Helloooo... I have a question. I would post a picture of myself to show that Im a very attractive woman (but dont want to identify myself bc of the issues I have been talking about on here... but I am hit on any time Im out with friends, myself, and my husband even) and my question is... a man is trying to show a woman what she is missing when he pulls away? 

As a hot woman, when I was dating, if a man did that to me (except for my husband who still does it)... he would lose me forever, no questions bc if it went on long enough I would be like, this is not worth it, there are plenty of others who wont do this! In fact, I did that with my now husband and he came over and begged me to stay with him and he would have more sex and what did I get? A man who deliberately with holds sex bc he knows I like it. Be very careful pulling away from a woman. The more attractive the woman, the higher the likelihood she will think you are being childish instead of showing her what she's missing, instead you will be showing her why to leave you. Just some friendly advice from "the hot woman... "

Not criticizing, just want to give you the heads up.


----------



## AFEH (May 18, 2010)

Some take the view that all of life is a game. Some games are fun, some are serious, others in earnest. Some are downright dysfunctional and abusive and others are extremely malicious and manipulative. There are many types of games people play, when we’re truly aware we can see and recognise the games we play to get what we want out of life and the games those around us play to get what they want out of life.
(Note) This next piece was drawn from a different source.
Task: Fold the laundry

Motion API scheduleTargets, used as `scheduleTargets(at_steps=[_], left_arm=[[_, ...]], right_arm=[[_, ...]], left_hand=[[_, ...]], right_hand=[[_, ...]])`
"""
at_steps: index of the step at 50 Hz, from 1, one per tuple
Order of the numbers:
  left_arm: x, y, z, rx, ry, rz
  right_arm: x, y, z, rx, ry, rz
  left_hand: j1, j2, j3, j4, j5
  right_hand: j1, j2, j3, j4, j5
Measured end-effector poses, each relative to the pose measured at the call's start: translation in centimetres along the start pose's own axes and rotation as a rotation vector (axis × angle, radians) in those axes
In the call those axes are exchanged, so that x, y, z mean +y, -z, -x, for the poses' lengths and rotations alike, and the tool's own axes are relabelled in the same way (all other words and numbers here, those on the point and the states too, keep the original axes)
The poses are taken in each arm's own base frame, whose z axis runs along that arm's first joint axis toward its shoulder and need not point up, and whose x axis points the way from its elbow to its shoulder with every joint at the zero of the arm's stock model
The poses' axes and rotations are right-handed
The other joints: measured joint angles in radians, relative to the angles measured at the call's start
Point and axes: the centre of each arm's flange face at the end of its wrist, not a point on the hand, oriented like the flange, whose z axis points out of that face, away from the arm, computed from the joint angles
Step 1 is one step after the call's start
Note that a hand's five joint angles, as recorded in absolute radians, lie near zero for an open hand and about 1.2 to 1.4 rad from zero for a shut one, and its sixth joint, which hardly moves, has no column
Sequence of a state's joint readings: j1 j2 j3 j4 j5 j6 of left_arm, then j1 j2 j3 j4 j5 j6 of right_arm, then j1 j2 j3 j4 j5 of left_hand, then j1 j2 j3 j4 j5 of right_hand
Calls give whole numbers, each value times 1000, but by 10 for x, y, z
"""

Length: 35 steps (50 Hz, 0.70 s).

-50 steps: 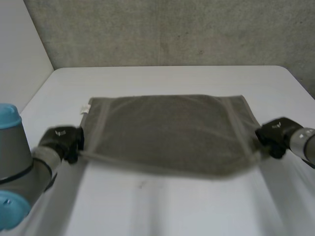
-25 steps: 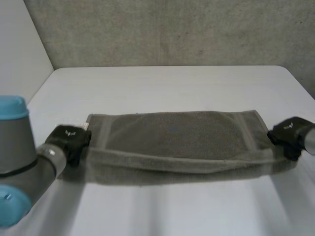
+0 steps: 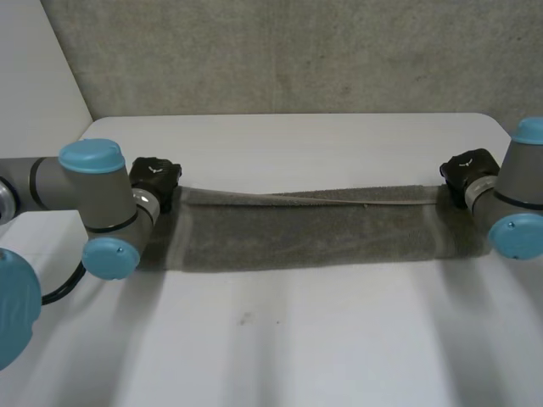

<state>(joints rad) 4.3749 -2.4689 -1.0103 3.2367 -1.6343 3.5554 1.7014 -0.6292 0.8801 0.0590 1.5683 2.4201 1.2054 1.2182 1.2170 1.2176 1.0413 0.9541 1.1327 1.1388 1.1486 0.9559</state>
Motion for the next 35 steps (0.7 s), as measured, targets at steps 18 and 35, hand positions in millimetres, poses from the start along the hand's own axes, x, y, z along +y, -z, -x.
scheduleTargets(at_steps=[18, 35], left_arm=[[-23, 0, 9, -30, 14, -61], [-76, 72, 37, -47, 119, -132]], right_arm=[[-32, 3, -11, 99, -33, -86], [-80, 86, -50, 74, -151, -229]], left_hand=[[-1001, -1021, -1018, -1019, -1000], [-1028, -1051, -1049, -1048, -1016]], right_hand=[[-742, -903, -924, -913, -879], [-742, -903, -924, -913, -880]])
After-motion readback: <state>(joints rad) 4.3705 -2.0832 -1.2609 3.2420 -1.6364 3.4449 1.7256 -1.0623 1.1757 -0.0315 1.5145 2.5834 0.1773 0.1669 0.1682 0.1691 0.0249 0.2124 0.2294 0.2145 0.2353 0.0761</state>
Good, honourable intent driven by a healthy conscience and moral fortitude are key to playing healthy games. A lot depends on the motivations of the person playing a particular game.

You actually talk of being somewhat dysfunctional. And then in a post down line you’ll minimise and perhaps even deny the effect of your dysfunctional behaviour on your wife.

It’s a true indication of just how unaware you are about the effect of your behaviour on other people that you ask the question “Why are some games so ill-received?”. I actually wonder if you ask that question in earnest given your past posts or if you are yet again being frivolous.

But assuming you ask the question in earnest, then read that book Awareness by Anthony de Mello and you will come to understand how what you do affects those around you. It will take you a while though to “get it”.


----------



## RandomDude (Dec 18, 2010)

> a man is trying to show a woman what she is missing when he pulls away?


 Not always, but possible. Sometimes I'm just not in the mood, other times I'm just tired of having no space. I pull away for many different reasons. As for indifference itself:

Yes the game can be taken out of play indeed as I have mentioned. I call that "boiling the soup", comes with any tease. Boil it too lightly and it won't cook, boil it too much and it's all gone. But why drop the whole tease just because of the risks?

And from experience the level of attractiveness of a woman isn't related to their responses I found, some women fall prey to the tease more easily then others, others just takes more caution. Everyone has their limits in the chase, there comes a point when one just goes "pfft, it's just not worth it, I have other options" - It's all about timing.

So should someone who is smothering his wife not back away and show indifference giving her space and letting her meet him halfway?


----------



## Runs like Dog (Feb 25, 2011)

If my wife did not talk s^it to be she would have almost nothing to say. She probably finds it edgy and charming. I find it annoying and abusive. The truth is, like all compulsions it's a self-soothing behavior.


----------



## Jellybeans (Mar 8, 2011)

*Why are some games so ill-recieved? *

Because people get married to stop playing "games."

It's the point of getting married.


----------



## SockPuppet (May 16, 2011)

I think its because many people narrow their focus to the word "game" and assume it has ill-intent. One too many nights playing Monopoly with the kids, to realise that the word holds many definitions and can be used in a multitude of ways.


----------